VALIDITY OF THE NOTES
In the opinion of Norton Rose Fulbright Canada LLP, the issue and sale of the Notes has been duly authorized by all necessary corporate action of the Bank in conformity with the Indenture, and when the Notes have been duly executed, authenticated and issued in accordance with the Indenture and delivered against payment therefor, the Notes will be validly issued and, to the extent validity of the Notes is a matter governed by the laws of the Province of Ontario or Québec, or the laws of Canada applicable therein, and will be valid obligations of the Bank, subject to equitable remedies which may only be granted at the discretion of a court of competent authority, subject to applicable bankruptcy, to rights to indemnity and contribution under the Notes or the Indenture which may be limited by applicable law; to insolvency and other laws of general application affecting creditors’ rights, to limitations under applicable limitations statutes, and to limitations as to the currency in which judgments in Canada may be rendered, as prescribed by the Currency Act (Canada). This opinion is given as of the date hereof and is limited to the laws of the Provinces of Ontario and Québec and the federal laws of Canada applicable thereto. In addition, this opinion is subject to customary assumptions about the Trustee’s authorization, execution and delivery of the Indenture and the genuineness of signatures and certain factual matters, all as stated in the letter of such counsel dated September 7, 2018, which has been filed as Exhibit 5.1 to Royal Bank’s Form 6-K filed with the SEC dated September 7, 2018.

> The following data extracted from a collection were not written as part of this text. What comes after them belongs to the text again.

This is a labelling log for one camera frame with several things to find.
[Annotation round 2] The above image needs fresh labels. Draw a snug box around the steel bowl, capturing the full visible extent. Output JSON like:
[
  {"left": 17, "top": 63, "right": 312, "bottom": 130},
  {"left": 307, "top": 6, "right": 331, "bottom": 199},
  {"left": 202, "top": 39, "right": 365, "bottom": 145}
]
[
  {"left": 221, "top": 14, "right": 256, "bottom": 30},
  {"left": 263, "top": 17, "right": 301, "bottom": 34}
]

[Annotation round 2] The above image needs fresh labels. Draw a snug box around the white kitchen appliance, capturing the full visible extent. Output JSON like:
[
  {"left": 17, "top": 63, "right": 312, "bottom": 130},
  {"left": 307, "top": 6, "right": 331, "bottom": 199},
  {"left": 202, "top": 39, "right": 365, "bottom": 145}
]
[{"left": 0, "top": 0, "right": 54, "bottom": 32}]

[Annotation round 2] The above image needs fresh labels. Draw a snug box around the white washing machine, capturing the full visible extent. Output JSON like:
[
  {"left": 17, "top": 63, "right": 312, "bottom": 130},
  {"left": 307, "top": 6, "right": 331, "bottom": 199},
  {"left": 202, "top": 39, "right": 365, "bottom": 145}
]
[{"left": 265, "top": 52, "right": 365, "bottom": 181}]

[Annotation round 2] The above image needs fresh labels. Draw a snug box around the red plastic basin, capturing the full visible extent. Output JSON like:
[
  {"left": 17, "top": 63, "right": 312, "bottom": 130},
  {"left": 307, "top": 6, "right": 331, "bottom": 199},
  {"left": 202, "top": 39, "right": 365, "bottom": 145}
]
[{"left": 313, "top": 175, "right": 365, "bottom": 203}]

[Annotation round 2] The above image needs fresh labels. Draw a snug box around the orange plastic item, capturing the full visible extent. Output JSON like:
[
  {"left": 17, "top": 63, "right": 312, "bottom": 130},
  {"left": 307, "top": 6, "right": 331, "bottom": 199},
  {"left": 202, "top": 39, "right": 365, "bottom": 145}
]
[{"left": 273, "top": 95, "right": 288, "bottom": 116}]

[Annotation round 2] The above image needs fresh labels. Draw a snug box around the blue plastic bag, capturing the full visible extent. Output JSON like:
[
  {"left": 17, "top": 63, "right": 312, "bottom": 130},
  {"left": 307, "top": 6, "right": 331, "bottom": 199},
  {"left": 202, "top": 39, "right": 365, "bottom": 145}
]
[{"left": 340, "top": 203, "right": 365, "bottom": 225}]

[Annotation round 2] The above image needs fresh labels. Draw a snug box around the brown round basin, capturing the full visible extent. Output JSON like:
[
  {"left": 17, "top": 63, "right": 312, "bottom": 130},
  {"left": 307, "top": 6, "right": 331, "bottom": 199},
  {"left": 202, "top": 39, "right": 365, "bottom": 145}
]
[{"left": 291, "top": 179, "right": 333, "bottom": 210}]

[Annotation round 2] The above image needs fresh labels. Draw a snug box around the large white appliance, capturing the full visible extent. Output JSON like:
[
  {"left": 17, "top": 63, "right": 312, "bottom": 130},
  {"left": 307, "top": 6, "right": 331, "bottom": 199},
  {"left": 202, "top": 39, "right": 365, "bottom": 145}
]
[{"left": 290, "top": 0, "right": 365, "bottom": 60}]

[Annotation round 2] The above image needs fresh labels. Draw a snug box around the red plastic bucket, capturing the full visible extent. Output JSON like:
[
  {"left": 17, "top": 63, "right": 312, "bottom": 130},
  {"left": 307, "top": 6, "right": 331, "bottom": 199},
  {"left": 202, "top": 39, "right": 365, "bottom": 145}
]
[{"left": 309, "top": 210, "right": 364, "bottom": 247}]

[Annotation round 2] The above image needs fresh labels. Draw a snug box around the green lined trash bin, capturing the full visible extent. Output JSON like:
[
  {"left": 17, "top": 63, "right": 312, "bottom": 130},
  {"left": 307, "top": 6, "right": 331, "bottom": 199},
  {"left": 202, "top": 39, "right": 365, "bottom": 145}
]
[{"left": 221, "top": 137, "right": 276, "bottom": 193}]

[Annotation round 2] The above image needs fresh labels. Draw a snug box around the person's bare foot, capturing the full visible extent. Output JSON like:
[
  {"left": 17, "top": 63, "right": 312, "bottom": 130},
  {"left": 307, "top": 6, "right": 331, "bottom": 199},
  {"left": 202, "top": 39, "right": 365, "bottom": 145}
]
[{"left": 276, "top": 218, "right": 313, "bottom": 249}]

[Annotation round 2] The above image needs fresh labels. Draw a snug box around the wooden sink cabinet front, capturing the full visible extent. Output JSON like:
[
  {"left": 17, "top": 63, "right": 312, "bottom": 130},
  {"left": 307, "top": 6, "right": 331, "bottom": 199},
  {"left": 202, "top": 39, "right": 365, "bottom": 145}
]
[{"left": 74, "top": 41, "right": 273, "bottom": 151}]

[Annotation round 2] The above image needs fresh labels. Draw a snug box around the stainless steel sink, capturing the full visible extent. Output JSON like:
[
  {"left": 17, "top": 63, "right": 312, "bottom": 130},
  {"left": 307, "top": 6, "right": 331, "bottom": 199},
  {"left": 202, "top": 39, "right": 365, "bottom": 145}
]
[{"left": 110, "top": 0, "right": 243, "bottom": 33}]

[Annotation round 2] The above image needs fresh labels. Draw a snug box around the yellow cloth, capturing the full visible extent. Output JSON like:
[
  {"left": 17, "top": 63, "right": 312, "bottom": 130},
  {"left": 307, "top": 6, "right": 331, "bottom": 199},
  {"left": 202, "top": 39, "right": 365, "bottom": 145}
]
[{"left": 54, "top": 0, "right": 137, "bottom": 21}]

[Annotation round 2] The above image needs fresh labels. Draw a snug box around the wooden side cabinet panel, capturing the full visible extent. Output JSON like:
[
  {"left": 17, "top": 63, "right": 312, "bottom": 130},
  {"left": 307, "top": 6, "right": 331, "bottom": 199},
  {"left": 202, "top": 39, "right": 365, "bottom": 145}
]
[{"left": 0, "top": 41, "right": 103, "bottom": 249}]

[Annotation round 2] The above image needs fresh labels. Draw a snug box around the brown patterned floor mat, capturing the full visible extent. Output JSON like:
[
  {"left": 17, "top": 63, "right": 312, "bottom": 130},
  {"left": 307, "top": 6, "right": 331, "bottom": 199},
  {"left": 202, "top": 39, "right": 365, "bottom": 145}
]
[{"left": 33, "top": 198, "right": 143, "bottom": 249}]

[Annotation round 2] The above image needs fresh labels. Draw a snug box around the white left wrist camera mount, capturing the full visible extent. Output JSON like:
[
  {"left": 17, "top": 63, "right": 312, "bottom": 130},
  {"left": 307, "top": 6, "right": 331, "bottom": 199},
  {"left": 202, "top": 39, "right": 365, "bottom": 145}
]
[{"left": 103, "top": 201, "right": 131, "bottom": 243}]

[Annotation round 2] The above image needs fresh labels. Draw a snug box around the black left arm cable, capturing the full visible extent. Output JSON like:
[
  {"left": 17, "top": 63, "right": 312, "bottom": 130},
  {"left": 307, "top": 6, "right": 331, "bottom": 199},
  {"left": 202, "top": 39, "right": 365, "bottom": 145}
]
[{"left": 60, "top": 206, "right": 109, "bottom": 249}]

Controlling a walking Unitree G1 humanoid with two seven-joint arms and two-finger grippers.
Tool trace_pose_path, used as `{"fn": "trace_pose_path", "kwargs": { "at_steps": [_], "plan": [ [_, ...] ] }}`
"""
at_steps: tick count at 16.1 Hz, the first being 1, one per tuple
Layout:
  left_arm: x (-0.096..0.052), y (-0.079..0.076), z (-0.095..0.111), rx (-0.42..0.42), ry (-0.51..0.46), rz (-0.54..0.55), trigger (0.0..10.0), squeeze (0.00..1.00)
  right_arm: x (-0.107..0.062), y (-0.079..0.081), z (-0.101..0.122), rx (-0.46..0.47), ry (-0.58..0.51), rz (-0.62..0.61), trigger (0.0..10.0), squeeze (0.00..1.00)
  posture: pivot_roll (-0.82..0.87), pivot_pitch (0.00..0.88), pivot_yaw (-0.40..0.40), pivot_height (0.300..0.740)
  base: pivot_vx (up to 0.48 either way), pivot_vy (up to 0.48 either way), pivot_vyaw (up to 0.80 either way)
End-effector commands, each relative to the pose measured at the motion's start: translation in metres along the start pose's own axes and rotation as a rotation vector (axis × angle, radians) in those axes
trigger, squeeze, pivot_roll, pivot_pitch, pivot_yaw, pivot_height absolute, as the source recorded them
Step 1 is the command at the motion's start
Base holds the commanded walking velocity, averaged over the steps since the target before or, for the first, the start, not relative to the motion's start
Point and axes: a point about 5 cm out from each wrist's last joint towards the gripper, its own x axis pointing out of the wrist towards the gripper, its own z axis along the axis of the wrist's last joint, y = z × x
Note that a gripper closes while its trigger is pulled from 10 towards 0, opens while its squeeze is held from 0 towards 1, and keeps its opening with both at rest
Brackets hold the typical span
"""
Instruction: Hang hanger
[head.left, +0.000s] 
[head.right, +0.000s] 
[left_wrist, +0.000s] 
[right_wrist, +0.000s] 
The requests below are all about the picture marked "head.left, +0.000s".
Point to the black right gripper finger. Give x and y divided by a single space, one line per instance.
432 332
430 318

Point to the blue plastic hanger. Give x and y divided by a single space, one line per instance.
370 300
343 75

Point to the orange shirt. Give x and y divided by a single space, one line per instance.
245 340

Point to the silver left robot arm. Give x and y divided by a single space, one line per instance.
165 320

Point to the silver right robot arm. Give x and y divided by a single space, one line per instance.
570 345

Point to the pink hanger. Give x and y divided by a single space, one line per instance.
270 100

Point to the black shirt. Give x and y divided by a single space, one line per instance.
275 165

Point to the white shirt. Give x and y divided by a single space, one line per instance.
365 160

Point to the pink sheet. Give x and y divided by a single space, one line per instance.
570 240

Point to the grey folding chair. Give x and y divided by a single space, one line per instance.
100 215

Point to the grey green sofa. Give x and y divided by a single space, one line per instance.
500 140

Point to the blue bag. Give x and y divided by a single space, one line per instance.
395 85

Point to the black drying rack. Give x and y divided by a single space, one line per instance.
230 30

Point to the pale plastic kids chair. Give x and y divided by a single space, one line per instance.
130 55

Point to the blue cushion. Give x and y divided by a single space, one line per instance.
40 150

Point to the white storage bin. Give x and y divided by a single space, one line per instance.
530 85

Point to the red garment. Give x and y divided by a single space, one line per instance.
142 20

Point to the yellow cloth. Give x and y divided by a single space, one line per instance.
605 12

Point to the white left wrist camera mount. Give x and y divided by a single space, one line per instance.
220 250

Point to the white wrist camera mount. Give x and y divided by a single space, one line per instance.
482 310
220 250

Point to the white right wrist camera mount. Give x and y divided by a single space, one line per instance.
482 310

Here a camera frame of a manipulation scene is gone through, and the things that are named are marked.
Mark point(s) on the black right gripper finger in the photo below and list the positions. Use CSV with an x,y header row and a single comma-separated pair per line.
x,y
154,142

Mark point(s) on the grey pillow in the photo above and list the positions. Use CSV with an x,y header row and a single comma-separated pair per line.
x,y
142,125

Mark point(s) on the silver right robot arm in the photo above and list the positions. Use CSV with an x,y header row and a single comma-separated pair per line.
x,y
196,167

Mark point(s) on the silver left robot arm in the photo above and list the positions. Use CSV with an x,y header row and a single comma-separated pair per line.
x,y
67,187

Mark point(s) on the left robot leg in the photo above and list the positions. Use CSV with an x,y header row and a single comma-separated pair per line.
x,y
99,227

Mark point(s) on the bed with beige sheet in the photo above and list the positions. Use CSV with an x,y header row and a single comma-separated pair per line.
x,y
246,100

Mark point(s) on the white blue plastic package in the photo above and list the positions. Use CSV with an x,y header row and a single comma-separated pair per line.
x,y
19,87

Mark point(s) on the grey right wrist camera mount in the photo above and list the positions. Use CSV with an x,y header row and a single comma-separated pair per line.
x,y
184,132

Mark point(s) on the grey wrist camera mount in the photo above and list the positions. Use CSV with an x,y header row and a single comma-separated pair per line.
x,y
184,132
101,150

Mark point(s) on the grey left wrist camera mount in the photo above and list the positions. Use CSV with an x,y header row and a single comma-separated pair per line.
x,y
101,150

In the opinion of Morrison & Foerster LLP, when the Notes have been duly completed in accordance with the Indenture and issued and sold as contemplated by the prospectus supplement and the prospectus, the Notes will be valid, binding and enforceable obligations of Royal Bank, entitled to the benefits of the Indenture, subject to applicable bankruptcy, insolvency and similar laws affecting creditors’ rights generally, concepts of reasonableness and equitable principles of general applicability (including, without limitation, concepts of good faith, fair dealing and the lack of bad faith). This opinion is given as of the date hereof and is limited to the laws of the State of New York. This opinion is subject to customary assumptions about the Trustee’s authorization, execution and delivery of the Indenture and the genuineness of signatures and to such counsel’s reliance on the Bank and other sources as to certain factual matters, all as stated in the legal opinion dated September 7, 2018, which has been filed as Exhibit 5.2 to the Bank’s Form 6-K dated September 7, 2018.